48

I've been doing a fairly easy program of converting a string of Characters (assuming numbers are entered) to an Integer.

After I was done, I noticed some very peculiar "bugs" that I can't answer, mostly because of my limited knowledge of how the scanf(), gets() and fgets() functions work. (I did read a lot of literature though.)

So without writing too much text, here's the code of the program:

#include <stdio.h>

#define MAX 100

int CharToInt(const char *);

int main()
{
    char str[MAX];

    printf(" Enter some numbers (no spaces): ");
    gets(str);
//  fgets(str, sizeof(str), stdin);
//  scanf("%s", str);

    printf(" Entered number is: %d\n", CharToInt(str));

    return 0;
}

int CharToInt(const char *s)
{
    int i, result, temp;

    result = 0;
    i = 0;

    while(*(s+i) != '\0')
    {
        temp = *(s+i) & 15;
        result = (temp + result) * 10;
        i++;
    }

    return result / 10;
}

So here's the problem I've been having. First, when using gets() function, the program works perfectly.

Second, when using fgets(), the result is slightly wrong because apparently fgets() function reads newline (ASCII value 10) character last which screws up the result.

Third, when using scanf() function, the result is completely wrong because first character apparently has a -52 ASCII value. For this, I have no explanation.

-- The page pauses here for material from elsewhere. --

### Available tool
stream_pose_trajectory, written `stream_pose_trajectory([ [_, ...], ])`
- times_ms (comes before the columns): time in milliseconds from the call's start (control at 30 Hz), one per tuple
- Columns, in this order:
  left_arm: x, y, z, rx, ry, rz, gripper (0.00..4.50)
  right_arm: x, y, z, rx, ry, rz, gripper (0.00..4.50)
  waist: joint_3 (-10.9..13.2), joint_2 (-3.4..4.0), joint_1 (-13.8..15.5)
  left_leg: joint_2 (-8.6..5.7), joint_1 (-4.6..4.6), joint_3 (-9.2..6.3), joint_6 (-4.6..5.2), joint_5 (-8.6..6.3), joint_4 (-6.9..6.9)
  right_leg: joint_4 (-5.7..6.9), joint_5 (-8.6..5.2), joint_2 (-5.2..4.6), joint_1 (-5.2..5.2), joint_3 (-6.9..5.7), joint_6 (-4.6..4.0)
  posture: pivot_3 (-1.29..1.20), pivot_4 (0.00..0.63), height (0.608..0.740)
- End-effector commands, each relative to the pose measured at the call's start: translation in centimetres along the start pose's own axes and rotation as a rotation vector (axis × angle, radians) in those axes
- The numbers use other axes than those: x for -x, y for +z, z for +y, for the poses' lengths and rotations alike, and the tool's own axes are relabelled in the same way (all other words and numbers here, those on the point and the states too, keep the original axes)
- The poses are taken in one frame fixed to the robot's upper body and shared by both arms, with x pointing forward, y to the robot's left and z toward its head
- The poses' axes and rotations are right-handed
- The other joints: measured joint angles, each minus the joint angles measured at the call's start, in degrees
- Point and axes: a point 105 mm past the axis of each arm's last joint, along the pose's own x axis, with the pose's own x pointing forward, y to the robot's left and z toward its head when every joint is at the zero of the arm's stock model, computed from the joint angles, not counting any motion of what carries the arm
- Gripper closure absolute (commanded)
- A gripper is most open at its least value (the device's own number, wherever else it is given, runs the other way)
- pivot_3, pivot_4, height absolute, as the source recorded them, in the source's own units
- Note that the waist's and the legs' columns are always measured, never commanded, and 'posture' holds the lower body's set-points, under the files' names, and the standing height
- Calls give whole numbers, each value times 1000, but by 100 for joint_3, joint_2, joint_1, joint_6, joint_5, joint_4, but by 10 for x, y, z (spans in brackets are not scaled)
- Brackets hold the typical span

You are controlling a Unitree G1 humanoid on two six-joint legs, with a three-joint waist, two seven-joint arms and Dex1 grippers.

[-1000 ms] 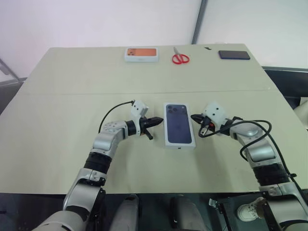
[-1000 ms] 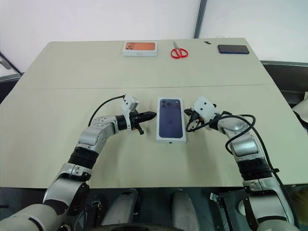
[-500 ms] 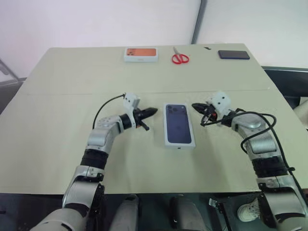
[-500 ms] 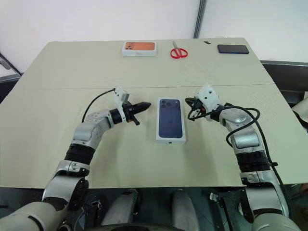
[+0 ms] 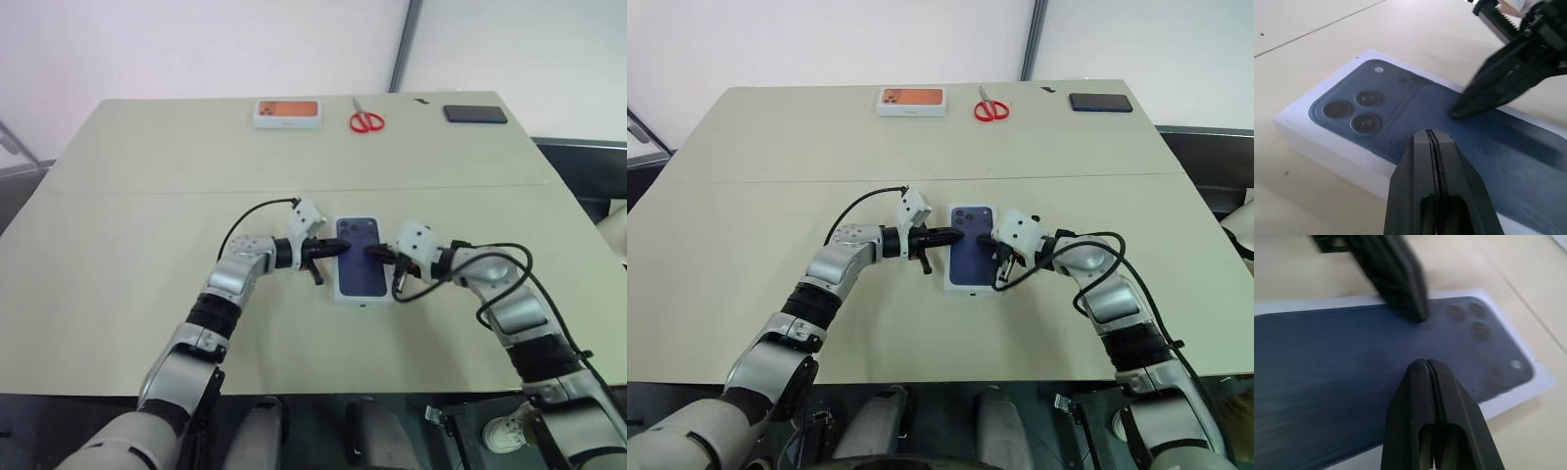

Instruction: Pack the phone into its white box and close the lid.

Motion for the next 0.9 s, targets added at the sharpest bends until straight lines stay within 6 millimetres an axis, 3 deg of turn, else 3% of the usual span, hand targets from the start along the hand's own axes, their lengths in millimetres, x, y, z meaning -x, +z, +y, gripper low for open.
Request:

Now I know that gets() is discouraged to use, so I would like to know if I can use fgets() here so it doesn't read (or ignores) newline character. Also, what's the deal with the scanf() function in this program?

Jonathan Leffler
  • 730,956
  • 141
  • 904
  • 1,278
Marko
  • 491
  • 1
  • 5
  • 6
  • You may wan to replace your `CharToInt()` function with a call to `atoi()` (they do the same thing). Also, the `char` datatype is implicitly `signed`, which may explain the "-52 ASCII value" you were seeing. http://www.cplusplus.com/reference/clibrary/cstdlib/atoi/ – sigint Jul 21 '10 at 18:07
  • Yes, I could use atoi(), but the very point of this program was to use Bitwise Operators. Also, thank you very much for reminding me about signed value of char. Using unsigned char solved the problem, even though I'm still unsure how and why. – Marko Jul 21 '10 at 18:18
  • 3
    @sigint: In C, char can be signed char or unsigned char at the discretion of the compiler. – ninjalj Jul 21 '10 at 18:26
  • 1
    I figured you probably had to write-your-own. As for why `unsigned char`(s) are solving your problem; A normal (`signed`) `char` has a value range of –128 to 127, whereas an `unsigned char` has a range of 0 to 255. The bit-twiddling was probably doing weird things with the negative values. – sigint Jul 21 '10 at 18:28
  • 5
    By the way, `*(s+i)` is usually written in C as `s[i]` (it has exactly the same semantics). – caf Jul 22 '10 at 00:12
  • `atoi` and this `CharToInt` both have the issue of causing undefined behaviour if the number you're trying to convert is bigger than `INT_MAX`. To fix this you can use a function from the `strtol` family, or modify `CharToInt` so that it breaks out instead of overflowing. (Actually `CharToInt` could do with further modification; as written it can only read up to `INT_MAX / 10`; and it does weird things if non-digits are entered) – M.M Sep 04 '14 at 03:47
  • You should test the input functions for success and only use the data if the function indicates success. If you get something peculiar in the input, the first step is to print what you got clearly: `printf("Input: [[%s]]\n", str);`. It is common for conversion functions to skip leading white space and stop at the first character that can't be part of a number. If there's only trailing white space (especially just a newline), you would not normally generate an error. You might or might not generate an error if there was some other non-numeric character after the converted string. – Jonathan Leffler Jul 10 '15 at 03:27
  • Related: [Why is the gets function so dangerous that it should not be used?](https://stackoverflow.com/questions/1694036/why-is-the-gets-function-so-dangerous-that-it-should-not-be-used) – RobertS supports Monica Cellio Mar 04 '20 at 17:23

7 Answers7

32
  • Never use gets. It offers no protections against a buffer overflow vulnerability (that is, you cannot tell it how big the buffer you pass to it is, so it cannot prevent a user from entering a line larger than the buffer and clobbering memory).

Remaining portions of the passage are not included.